Sunday, March 14, 2021

Women's History Month: Sunday, March 14, 2021: Viola Weinberg's Two Poems "I Have Fallen" and "Don't Drink the Water"

I Have Fallen

Not for the first or last time

not gracefully for a person

of my size, age or hair color

not predictably, yet not surprisingly

 

But deep and hard, as if

the painted concrete floor

was love itself, as if I were young

and rubbery, tough as a buttress

 

Those who jump to my aid,

the three men who lift me, seem

unaware of what good men they are

rescue dogs, they grin like Labradors

 

Unfortunately, I have fallen and

My face is scarlet red and my friends

worry, and my sense of dignity

is blue as the goose egg on my skull

 

Sore as Lucrecia held by the nape

Angry as Conchita and her rolling red cape

beaten but not defeated, an elderly Joan of Arc

with so many deeds incomplete and unspoken

 

Lifted by three strong men, I grumble like

a bag of crackers as it meets the rolling pin

Entirely mortified as I come up, sudden as a helix

one man says, more than once, “Do you stand?”

 

Yes, but where I stand, I do not know

 

©2020 Viola Weinberg



 

Don’t Drink the Water

 

Deity, legend, mother tree or wayward cloud

Don’t take her now, not Auntie who concocted cakes

that made men cry by poking holes in the top

and drizzling chocolate syrup, waving it like

the flag of a fertile woman against the unknown

 

She who got me in the habit of

convertible rides in the heat of night

Wonderful auntie who took me merrily

to the little graveyard where she laughed

about the unthinkable day she would rest

there, “Bring a picnic!

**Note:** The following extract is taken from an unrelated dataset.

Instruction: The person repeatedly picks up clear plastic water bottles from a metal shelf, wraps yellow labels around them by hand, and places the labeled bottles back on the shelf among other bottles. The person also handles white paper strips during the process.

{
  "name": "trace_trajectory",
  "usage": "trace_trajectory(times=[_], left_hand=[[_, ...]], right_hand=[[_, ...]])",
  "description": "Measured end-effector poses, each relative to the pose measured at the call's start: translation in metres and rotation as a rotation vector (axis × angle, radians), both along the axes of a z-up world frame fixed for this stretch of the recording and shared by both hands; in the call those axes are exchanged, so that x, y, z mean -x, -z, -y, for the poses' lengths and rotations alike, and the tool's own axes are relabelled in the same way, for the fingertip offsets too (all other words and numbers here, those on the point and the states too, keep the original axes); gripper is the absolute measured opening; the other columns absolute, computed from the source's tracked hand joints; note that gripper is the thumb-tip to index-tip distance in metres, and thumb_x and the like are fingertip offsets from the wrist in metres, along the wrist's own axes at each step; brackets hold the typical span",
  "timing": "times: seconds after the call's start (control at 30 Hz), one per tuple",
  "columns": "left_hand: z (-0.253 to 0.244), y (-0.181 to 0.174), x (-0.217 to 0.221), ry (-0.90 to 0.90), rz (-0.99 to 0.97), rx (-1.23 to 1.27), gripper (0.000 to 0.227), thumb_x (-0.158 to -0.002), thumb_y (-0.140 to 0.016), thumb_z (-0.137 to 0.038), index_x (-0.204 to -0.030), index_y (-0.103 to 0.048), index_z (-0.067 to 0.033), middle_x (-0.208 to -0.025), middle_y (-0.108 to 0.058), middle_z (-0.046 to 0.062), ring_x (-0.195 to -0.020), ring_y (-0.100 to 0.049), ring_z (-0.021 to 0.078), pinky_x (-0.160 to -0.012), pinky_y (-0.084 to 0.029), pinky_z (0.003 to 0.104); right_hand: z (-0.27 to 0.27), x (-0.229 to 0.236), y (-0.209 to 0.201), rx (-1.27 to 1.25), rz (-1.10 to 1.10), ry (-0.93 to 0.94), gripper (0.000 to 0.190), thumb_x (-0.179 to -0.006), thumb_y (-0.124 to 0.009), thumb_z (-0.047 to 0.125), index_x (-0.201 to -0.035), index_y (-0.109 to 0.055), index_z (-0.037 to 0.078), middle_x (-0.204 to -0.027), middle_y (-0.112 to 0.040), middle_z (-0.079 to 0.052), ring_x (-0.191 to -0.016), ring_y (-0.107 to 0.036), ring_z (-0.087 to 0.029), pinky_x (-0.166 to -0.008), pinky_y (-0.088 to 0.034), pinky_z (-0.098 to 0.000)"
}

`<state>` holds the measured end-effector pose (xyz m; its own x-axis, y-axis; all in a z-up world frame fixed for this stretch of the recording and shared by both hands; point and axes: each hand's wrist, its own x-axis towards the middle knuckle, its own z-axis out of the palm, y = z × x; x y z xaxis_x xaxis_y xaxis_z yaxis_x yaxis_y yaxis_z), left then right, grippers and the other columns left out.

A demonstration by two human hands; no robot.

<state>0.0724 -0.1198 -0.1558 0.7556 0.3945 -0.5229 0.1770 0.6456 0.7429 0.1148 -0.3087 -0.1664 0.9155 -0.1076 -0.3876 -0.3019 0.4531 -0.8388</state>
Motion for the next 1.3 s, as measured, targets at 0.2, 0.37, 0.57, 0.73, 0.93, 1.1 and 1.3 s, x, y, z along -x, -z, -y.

Bring a lawn chair!

 

Come for a visit, but don’t stay long!”

Then, as we walked among the graves

of her forebears, gritty pioneer women

to a one, some who died in fires—

some who died behind a groaning plow—

women who fell in brutal childbearing

 

Some who fought death, one burned as a witch

 

I wore a huge black hat when her turn came,

An old man sat casually on the family stone and fell

As if a well of bones closed around him and everything

locked around her: our bones, the good times gone

the charms on her gorgeous wrists tinkling, her good looks

sad and beautiful, as if the melting snow

 

© 2021 Viola Weinberg



Viola Weinberg was the first Poet Laureate of Sacramento, CA, serving as a literary ambassador to sprawling Sacramento’s schools, libraries, parks, museums, government lunch hours and nightclubs. With ten books written, Weinberg also founded
The Tough Old Broads, a group of four women with 200 years of writing between them. Together, they wrote Tough Enough, available on Cold River Press.
In her working life, she worked in radio and TV news, before joining a think tank and conducting private foundation grantmaking. She retired to rural Sonoma County where she writes in a yurt. She is a Glenna Luschei Fellow.